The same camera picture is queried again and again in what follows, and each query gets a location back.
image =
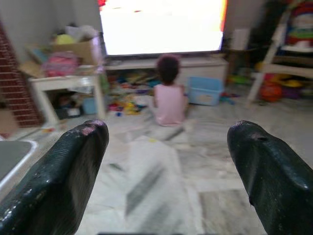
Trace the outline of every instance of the tv stand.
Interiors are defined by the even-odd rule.
[[[154,69],[157,59],[124,60],[112,62],[106,66],[106,71]],[[225,81],[228,62],[216,57],[190,57],[181,59],[181,69],[177,79],[178,84],[187,86],[191,76],[212,77]]]

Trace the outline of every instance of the child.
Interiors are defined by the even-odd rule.
[[[154,87],[156,121],[162,126],[181,124],[185,119],[187,100],[184,96],[184,86],[175,84],[179,73],[179,59],[170,54],[162,55],[156,69],[162,82]]]

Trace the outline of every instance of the television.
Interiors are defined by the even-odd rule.
[[[100,8],[108,56],[221,48],[227,0],[107,0]]]

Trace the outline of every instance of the marble floor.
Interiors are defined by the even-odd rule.
[[[235,105],[191,106],[178,127],[156,125],[148,110],[109,114],[110,143],[76,234],[266,234],[230,158],[227,131],[237,120],[253,121],[313,167],[313,103],[286,99],[246,109],[246,88],[236,93],[242,96]],[[88,118],[69,121],[67,128]],[[44,149],[60,134],[51,135]]]

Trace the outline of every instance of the curly hair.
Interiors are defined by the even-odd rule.
[[[156,68],[160,80],[164,85],[172,85],[179,73],[179,58],[172,54],[165,54],[159,57]]]

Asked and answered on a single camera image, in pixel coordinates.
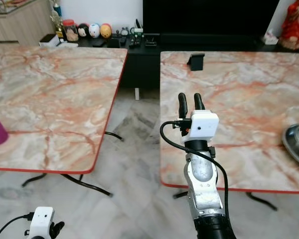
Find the small white box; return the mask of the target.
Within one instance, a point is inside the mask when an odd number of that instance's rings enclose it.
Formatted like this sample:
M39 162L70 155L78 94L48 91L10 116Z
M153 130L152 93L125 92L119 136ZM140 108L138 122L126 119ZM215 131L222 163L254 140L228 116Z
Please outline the small white box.
M40 39L38 44L39 46L56 47L61 44L61 41L57 34L48 34Z

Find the green and white mug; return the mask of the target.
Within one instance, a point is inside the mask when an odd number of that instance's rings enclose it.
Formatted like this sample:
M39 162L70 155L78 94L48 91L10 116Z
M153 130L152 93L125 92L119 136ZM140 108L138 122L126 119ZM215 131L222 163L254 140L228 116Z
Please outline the green and white mug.
M140 21L136 19L136 26L131 28L131 43L130 48L135 48L142 45L142 40L144 38L144 29L140 24Z

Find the red seated figurine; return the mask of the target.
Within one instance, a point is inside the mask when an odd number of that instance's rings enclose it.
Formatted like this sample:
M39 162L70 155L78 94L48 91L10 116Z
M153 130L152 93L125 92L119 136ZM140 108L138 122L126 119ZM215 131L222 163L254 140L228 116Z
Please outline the red seated figurine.
M288 50L299 50L299 0L287 7L279 45Z

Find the black egg-shaped figure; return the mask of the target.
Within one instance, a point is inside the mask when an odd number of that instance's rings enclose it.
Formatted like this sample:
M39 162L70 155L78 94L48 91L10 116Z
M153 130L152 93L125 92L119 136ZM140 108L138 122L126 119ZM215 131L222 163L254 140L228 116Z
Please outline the black egg-shaped figure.
M81 38L89 37L89 27L90 26L87 23L80 23L77 25L77 34L79 34Z

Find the light wooden cabinet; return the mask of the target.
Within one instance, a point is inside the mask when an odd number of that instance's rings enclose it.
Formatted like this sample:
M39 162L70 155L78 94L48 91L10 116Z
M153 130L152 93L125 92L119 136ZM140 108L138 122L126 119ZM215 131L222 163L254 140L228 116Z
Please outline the light wooden cabinet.
M0 44L38 46L53 34L49 0L0 0Z

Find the yellow egg-shaped figure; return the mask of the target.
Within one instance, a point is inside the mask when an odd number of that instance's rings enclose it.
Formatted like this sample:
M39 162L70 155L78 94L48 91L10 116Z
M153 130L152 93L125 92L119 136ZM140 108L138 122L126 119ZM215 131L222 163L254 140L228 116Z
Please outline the yellow egg-shaped figure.
M102 23L100 25L100 36L104 39L109 39L112 36L112 27L109 23Z

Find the black television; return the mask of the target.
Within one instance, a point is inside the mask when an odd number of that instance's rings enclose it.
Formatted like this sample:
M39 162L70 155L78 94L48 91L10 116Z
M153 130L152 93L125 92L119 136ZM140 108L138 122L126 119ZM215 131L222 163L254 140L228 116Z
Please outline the black television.
M143 0L147 33L259 35L279 0Z

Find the golden trophy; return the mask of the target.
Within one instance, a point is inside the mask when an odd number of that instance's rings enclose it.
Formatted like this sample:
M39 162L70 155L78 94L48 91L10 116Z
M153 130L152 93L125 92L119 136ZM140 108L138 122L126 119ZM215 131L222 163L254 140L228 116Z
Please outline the golden trophy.
M62 13L61 6L59 4L60 0L50 0L52 6L51 21L54 25L55 33L59 38L64 38L62 29Z

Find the small white ornament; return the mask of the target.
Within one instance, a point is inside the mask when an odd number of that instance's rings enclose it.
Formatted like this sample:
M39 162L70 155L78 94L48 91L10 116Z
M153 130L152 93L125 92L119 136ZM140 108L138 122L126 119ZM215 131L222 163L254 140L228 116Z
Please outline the small white ornament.
M262 41L265 45L277 45L279 39L273 34L271 29L268 29L263 35Z

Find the white egg-shaped figure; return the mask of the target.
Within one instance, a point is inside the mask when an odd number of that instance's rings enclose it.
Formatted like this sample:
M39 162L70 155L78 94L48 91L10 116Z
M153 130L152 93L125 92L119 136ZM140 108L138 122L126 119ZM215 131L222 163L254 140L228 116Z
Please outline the white egg-shaped figure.
M98 23L92 23L89 25L88 33L92 38L100 37L100 25Z

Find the glass jar with red lid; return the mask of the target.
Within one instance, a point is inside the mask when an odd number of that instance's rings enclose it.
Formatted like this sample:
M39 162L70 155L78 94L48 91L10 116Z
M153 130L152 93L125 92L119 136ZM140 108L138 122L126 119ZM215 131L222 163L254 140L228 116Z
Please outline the glass jar with red lid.
M77 42L79 40L79 34L77 32L77 25L72 19L65 19L62 21L63 32L66 41Z

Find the steel bowl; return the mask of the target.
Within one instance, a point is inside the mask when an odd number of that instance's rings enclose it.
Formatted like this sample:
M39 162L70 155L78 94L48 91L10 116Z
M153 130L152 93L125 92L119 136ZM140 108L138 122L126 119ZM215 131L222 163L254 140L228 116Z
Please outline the steel bowl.
M299 163L299 124L287 127L283 132L282 141L287 152Z

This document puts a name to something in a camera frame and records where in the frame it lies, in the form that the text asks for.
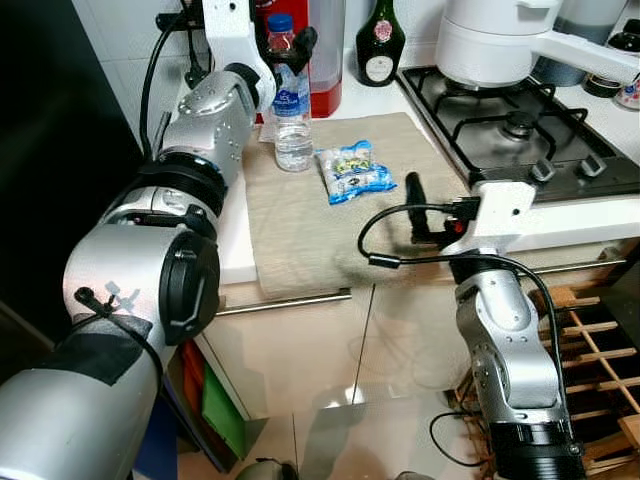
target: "blue bottle label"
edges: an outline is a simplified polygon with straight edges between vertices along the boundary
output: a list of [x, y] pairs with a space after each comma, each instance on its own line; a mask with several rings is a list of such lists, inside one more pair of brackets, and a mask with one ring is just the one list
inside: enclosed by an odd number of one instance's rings
[[296, 77], [288, 65], [278, 64], [275, 71], [282, 85], [273, 101], [273, 111], [279, 117], [294, 117], [309, 112], [309, 80], [306, 72]]

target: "beige cloth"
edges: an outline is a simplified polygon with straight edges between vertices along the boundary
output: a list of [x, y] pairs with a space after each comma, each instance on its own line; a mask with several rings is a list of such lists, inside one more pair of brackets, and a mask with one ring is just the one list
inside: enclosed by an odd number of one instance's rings
[[[358, 285], [406, 284], [433, 276], [434, 266], [389, 270], [368, 265], [357, 250], [362, 226], [380, 210], [405, 203], [405, 177], [420, 175], [427, 201], [448, 202], [467, 189], [447, 161], [404, 113], [353, 120], [314, 122], [315, 148], [352, 145], [369, 140], [377, 161], [391, 170], [398, 186], [369, 193], [340, 205], [329, 205], [318, 166], [302, 173], [278, 169], [272, 144], [257, 135], [244, 150], [249, 224], [258, 277], [271, 298], [300, 296]], [[443, 217], [428, 214], [433, 230]], [[397, 213], [371, 230], [365, 248], [397, 255], [424, 254], [411, 246], [407, 214]]]

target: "wine bottle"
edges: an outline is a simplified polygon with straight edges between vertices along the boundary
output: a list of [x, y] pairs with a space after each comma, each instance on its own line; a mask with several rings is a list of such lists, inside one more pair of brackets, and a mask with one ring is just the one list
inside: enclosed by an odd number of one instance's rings
[[378, 0], [356, 36], [360, 82], [382, 87], [393, 80], [404, 48], [404, 32], [396, 19], [393, 0]]

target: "gas stove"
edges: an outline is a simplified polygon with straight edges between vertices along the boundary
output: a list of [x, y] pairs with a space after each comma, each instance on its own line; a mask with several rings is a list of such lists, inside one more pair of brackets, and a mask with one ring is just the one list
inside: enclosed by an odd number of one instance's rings
[[469, 185], [524, 181], [536, 202], [640, 192], [640, 168], [569, 109], [555, 86], [528, 78], [501, 89], [473, 89], [434, 67], [405, 68], [400, 83]]

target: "stove knob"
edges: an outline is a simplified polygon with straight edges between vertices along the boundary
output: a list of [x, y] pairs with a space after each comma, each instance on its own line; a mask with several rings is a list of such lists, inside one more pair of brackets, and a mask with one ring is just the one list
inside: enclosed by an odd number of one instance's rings
[[580, 171], [589, 178], [595, 178], [607, 169], [600, 157], [589, 155], [580, 162]]
[[538, 160], [531, 168], [531, 176], [541, 183], [546, 183], [556, 174], [556, 168], [546, 158]]

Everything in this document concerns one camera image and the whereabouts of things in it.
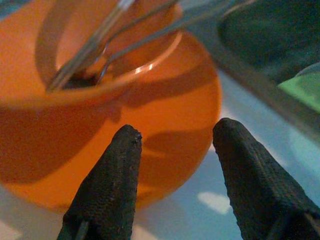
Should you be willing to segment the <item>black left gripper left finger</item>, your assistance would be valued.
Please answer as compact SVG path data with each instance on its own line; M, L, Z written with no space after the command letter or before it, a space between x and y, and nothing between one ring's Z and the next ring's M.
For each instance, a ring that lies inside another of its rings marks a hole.
M123 125L80 184L57 239L131 239L141 154L141 133Z

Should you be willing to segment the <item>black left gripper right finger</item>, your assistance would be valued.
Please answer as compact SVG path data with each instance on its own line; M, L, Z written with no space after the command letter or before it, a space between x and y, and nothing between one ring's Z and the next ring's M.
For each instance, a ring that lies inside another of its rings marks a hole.
M319 239L319 207L242 123L222 118L212 133L243 239Z

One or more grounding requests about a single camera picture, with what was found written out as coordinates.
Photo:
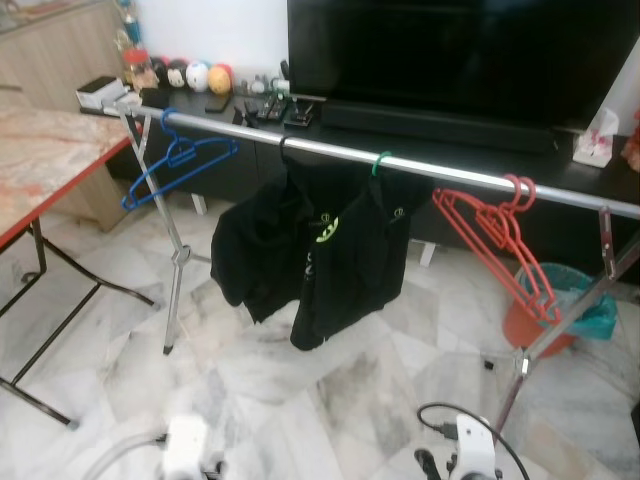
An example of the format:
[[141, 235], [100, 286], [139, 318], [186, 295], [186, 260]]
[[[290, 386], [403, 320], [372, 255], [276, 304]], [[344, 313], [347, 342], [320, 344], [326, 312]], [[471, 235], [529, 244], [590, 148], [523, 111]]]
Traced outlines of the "black television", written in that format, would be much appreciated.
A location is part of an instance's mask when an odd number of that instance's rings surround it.
[[302, 95], [582, 128], [640, 33], [634, 0], [287, 0]]

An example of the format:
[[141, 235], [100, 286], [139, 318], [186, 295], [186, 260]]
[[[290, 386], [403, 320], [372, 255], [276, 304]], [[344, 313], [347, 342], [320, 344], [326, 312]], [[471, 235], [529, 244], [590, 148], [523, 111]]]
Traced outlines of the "black soundbar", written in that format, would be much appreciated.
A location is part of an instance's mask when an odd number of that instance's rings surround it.
[[480, 116], [439, 113], [439, 111], [393, 108], [387, 105], [329, 100], [320, 108], [321, 123], [326, 127], [394, 136], [550, 154], [559, 148], [556, 134], [550, 129]]

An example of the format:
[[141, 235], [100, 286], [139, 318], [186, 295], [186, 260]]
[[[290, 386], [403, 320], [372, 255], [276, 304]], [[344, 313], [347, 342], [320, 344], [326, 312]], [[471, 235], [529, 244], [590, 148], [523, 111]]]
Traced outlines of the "orange bin teal liner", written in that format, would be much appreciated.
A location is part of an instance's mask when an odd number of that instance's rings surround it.
[[[557, 306], [561, 307], [561, 311], [567, 310], [568, 306], [581, 297], [593, 283], [591, 276], [571, 266], [557, 264], [557, 262], [541, 262], [540, 266], [541, 270], [547, 274], [550, 287], [556, 292]], [[611, 339], [617, 317], [616, 301], [609, 294], [603, 294], [593, 306], [575, 320], [575, 324], [566, 333], [550, 343], [543, 355], [558, 355], [563, 349], [571, 347], [577, 339]], [[504, 317], [503, 335], [511, 346], [527, 348], [539, 338], [547, 326], [548, 323], [539, 323], [534, 317], [527, 315], [524, 308], [513, 302]]]

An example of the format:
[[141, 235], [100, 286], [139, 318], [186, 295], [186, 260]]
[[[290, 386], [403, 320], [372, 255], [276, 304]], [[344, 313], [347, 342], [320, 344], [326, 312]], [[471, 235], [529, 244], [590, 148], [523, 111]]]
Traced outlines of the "light wooden cabinet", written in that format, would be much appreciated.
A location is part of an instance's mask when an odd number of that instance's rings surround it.
[[77, 113], [76, 91], [123, 76], [115, 0], [93, 0], [0, 33], [0, 106]]

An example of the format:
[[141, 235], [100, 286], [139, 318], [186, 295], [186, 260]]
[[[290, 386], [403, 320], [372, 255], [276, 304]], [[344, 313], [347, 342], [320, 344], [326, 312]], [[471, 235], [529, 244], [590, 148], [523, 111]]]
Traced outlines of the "black box red buttons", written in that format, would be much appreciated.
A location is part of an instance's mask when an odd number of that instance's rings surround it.
[[293, 99], [282, 115], [282, 123], [289, 127], [305, 128], [319, 113], [320, 101], [311, 99]]

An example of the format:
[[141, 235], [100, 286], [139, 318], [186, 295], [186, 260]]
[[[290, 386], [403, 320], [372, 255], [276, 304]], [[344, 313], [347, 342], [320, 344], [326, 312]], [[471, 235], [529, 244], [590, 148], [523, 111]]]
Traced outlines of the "blue plastic hanger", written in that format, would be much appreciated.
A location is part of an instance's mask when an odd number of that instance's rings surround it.
[[[157, 196], [165, 195], [165, 193], [168, 193], [175, 187], [180, 186], [180, 184], [187, 182], [188, 179], [196, 177], [196, 175], [211, 168], [211, 166], [221, 163], [221, 161], [228, 159], [228, 157], [233, 157], [238, 154], [239, 148], [241, 147], [239, 147], [238, 141], [233, 140], [233, 138], [211, 137], [205, 138], [205, 140], [191, 140], [191, 138], [180, 136], [180, 134], [175, 132], [174, 129], [170, 128], [169, 124], [166, 123], [169, 116], [175, 113], [177, 113], [177, 110], [168, 108], [160, 115], [160, 127], [165, 133], [172, 136], [172, 142], [170, 142], [169, 146], [166, 147], [165, 154], [161, 157], [159, 163], [146, 166], [146, 168], [143, 169], [141, 177], [134, 180], [132, 186], [129, 187], [127, 193], [125, 193], [125, 196], [122, 198], [122, 206], [124, 210], [136, 210], [141, 204], [146, 204], [146, 202], [154, 200]], [[150, 195], [138, 198], [136, 192], [137, 189], [140, 188], [146, 180], [150, 180], [151, 175], [154, 174], [156, 170], [163, 168], [163, 166], [179, 168], [179, 166], [182, 166], [184, 163], [188, 163], [188, 161], [197, 160], [198, 157], [200, 157], [201, 148], [205, 146], [225, 146], [227, 147], [227, 151], [225, 151], [224, 154], [220, 154], [215, 157], [207, 157], [206, 163], [196, 166], [193, 170], [189, 170], [189, 172], [182, 175], [182, 177], [178, 177], [173, 180], [172, 183], [163, 184], [163, 186], [160, 187], [151, 187]]]

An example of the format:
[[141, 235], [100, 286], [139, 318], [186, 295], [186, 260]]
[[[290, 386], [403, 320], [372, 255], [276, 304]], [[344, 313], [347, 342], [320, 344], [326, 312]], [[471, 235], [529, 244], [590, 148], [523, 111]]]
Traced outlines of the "black polo shirt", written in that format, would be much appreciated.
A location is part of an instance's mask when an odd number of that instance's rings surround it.
[[298, 165], [291, 180], [310, 223], [291, 343], [310, 351], [401, 293], [412, 216], [434, 182], [353, 163]]
[[288, 155], [282, 165], [282, 173], [221, 214], [212, 234], [212, 279], [253, 323], [300, 297], [307, 237], [316, 232], [301, 165]]

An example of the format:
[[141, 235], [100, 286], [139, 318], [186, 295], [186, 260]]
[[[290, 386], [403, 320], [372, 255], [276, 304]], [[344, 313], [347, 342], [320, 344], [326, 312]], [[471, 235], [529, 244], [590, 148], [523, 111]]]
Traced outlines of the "white blue plush ball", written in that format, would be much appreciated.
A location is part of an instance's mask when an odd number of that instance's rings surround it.
[[186, 83], [192, 91], [209, 90], [210, 65], [206, 61], [192, 61], [186, 68]]

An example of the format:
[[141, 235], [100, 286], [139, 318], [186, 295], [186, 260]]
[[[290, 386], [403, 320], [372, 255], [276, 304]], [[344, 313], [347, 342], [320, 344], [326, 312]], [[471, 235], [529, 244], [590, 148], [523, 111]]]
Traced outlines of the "black TV console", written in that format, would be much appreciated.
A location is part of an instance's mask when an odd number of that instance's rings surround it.
[[[174, 108], [178, 113], [205, 116], [215, 122], [239, 123], [233, 120], [237, 116], [232, 111], [232, 106], [224, 113], [207, 113], [204, 110], [206, 102], [214, 99], [210, 93], [174, 90], [145, 92], [142, 93], [142, 99], [143, 105], [147, 108]], [[535, 180], [538, 184], [538, 200], [529, 210], [517, 214], [522, 241], [534, 253], [536, 259], [543, 262], [561, 262], [588, 274], [598, 274], [603, 269], [598, 209], [557, 204], [556, 201], [548, 200], [543, 187], [567, 189], [582, 195], [639, 205], [639, 174], [621, 157], [612, 160], [605, 168], [594, 168], [575, 163], [571, 160], [571, 154], [566, 154], [563, 150], [553, 154], [518, 154], [488, 147], [343, 131], [329, 128], [323, 124], [323, 120], [316, 120], [316, 123], [311, 123], [307, 129], [294, 129], [274, 123], [259, 123], [256, 127], [270, 131], [274, 136], [288, 134], [329, 145], [357, 148], [371, 154], [390, 151], [397, 157], [426, 160], [431, 164], [483, 173], [490, 177], [513, 174]], [[236, 156], [211, 166], [206, 172], [180, 184], [175, 191], [237, 204], [250, 198], [271, 178], [284, 172], [278, 140], [237, 140], [237, 143], [239, 151]], [[216, 157], [225, 150], [225, 145], [202, 147], [200, 159], [177, 169], [159, 170], [156, 172], [156, 182], [164, 186], [173, 179], [182, 177], [195, 166], [206, 163], [206, 157]], [[123, 179], [127, 188], [140, 175], [141, 170], [131, 148], [125, 146], [125, 152], [127, 154], [120, 154], [110, 160], [108, 166], [110, 173], [115, 178]], [[434, 186], [470, 193], [481, 198], [486, 204], [499, 204], [500, 201], [511, 197], [509, 192], [466, 186], [452, 180], [435, 180]], [[415, 241], [466, 248], [466, 243], [436, 210], [431, 202], [430, 192], [430, 189], [426, 192], [425, 204], [413, 215], [412, 238]]]

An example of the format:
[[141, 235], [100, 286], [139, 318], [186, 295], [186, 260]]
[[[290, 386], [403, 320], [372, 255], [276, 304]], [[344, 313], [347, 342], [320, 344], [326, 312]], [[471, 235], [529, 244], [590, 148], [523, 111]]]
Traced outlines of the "silver metal clothes rack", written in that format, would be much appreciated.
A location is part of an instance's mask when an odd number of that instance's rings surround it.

What is expected: The lines to copy are those above that contain the string "left".

Output of the task:
Should you be willing to segment the <item>black left gripper left finger</item>, your assistance would be valued.
Should you be willing to segment the <item>black left gripper right finger</item>, your assistance would be valued.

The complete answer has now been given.